Note that it is straightforward to sample from the product of equation (19) and a normal prior for |$\boldsymbol {\widetilde{B}}$|⁠; this option is implemented in lrgs, although the default is a uniform prior.

3.1.4 Updating the intrinsic covariance

With |$\boldsymbol {E} = \boldsymbol {Y} - \boldsymbol {XB}$| (equation 7), the conditional posterior for the intrinsic scatter is¹⁴

\begin{eqnarray} \boldsymbol {\Sigma } | \ldots \sim \mathcal {W}^{-1}(\boldsymbol {E}^{\mathrm{T}}\boldsymbol {E},\, n-1). \end{eqnarray}

(22)

In practice, a sample can be generated by setting |$\boldsymbol {\Sigma }$| equal to |$(\boldsymbol {A}^{\mathrm{T}}\boldsymbol {A})^{-1}$|⁠, where |$\boldsymbol {A}$| is (n − 1) × m and each row of |$\boldsymbol {A}$| is generated as |$\boldsymbol {A}_{i\cdot }\sim \mathcal {N}_m[\boldsymbol {0},(\boldsymbol {E}^{\mathrm{T}}\boldsymbol {E})^{-1}]$|⁠.

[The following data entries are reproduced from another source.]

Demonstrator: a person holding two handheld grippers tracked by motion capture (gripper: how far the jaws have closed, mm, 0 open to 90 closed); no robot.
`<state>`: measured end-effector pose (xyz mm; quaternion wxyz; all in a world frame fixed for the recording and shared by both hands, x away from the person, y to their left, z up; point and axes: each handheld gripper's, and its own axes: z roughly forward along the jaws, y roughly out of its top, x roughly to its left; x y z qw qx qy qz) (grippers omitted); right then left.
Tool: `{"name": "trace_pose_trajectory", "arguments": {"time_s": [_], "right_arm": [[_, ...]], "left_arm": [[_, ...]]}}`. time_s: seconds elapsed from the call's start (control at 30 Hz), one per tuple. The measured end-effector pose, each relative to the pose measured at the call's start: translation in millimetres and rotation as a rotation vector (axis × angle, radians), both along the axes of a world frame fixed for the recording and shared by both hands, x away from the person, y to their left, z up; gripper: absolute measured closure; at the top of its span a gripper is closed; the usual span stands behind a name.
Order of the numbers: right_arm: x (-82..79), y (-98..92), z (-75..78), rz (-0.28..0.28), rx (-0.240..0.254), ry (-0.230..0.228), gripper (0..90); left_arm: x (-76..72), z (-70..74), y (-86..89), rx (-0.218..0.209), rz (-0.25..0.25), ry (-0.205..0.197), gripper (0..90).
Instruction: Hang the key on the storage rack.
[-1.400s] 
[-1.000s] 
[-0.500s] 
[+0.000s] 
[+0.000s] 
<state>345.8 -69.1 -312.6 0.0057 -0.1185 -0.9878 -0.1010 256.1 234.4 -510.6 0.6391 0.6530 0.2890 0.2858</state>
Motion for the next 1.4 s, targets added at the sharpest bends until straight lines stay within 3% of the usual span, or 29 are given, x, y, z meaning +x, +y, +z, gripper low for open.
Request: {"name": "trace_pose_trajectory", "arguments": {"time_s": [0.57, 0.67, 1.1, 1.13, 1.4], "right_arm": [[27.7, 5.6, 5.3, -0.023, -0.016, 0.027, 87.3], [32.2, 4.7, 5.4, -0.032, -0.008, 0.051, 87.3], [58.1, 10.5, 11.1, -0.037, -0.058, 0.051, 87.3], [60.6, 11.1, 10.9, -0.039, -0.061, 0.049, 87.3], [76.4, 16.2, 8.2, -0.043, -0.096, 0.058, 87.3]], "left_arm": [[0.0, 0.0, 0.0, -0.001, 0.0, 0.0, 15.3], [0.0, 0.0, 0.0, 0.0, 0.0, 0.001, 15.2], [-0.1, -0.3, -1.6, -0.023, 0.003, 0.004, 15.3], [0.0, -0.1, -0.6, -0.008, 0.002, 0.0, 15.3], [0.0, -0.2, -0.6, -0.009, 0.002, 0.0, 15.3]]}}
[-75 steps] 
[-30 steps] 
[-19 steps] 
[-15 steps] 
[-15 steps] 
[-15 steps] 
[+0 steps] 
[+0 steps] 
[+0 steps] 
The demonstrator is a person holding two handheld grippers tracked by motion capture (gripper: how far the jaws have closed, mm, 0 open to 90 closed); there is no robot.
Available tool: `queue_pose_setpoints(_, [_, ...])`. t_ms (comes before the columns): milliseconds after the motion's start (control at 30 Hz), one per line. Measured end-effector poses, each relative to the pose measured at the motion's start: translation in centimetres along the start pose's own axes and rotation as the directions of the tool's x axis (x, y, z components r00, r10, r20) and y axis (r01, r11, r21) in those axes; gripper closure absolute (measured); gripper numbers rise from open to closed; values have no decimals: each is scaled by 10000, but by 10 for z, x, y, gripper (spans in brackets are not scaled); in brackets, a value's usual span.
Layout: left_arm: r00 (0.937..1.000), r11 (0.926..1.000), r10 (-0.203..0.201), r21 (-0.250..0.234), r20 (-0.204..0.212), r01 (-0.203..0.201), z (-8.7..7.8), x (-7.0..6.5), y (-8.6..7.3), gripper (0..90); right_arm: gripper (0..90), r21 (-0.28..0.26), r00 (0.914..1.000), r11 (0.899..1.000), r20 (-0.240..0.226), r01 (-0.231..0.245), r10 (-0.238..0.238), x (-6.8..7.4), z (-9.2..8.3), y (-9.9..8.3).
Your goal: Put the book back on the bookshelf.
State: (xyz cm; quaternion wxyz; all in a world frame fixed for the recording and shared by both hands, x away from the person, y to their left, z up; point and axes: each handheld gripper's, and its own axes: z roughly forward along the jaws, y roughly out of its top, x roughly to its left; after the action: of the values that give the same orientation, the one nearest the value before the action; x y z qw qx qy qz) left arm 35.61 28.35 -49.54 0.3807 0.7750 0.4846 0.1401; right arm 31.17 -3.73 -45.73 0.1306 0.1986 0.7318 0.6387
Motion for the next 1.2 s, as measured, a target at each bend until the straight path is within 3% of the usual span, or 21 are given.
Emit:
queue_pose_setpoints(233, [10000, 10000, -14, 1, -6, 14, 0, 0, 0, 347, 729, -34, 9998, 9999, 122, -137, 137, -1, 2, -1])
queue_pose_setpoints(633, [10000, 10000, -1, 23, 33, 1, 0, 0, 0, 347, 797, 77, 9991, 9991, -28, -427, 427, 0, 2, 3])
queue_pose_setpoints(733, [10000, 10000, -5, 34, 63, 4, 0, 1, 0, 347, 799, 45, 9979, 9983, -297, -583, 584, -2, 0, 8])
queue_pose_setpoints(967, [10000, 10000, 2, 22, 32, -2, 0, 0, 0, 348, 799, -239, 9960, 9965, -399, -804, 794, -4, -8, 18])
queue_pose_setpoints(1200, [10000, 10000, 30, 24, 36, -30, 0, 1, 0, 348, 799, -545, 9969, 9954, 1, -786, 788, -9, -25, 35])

3.2 Sampling the Dirichlet process model

If a Dirichlet process rather than a Gaussian mixture is used to describe the prior distribution of covariates, the procedure to update the |$\lbrace \boldsymbol {\xi} _i\rbrace$| differs from that given above. This step implicitly updates |$\boldsymbol {G}$|⁠, which now identifies membership in one of a variable number of clusters (data points with identical values of |$\boldsymbol {\xi }$|⁠). In addition, Gibbs updates to the hyperparameters of the Dirichlet process and its base distribution, κ, |$\boldsymbol {\mu }$| and |$\boldsymbol {T}$|⁠, are possible. These are described below. Note that the updates to |$\boldsymbol {G}$|⁠, |$\boldsymbol {\pi }$|⁠, |$\lbrace \boldsymbol {\mu} _k\rbrace$|⁠, |$\lbrace \boldsymbol {T}_k\rbrace$|⁠, |$\boldsymbol {\mu _0}$|⁠, |$\boldsymbol {U}$| and |$\boldsymbol {W}$| given in K07 are no longer applicable (of these, only |$\boldsymbol {G}$| and |$\boldsymbol {\pi }$| exist in the model).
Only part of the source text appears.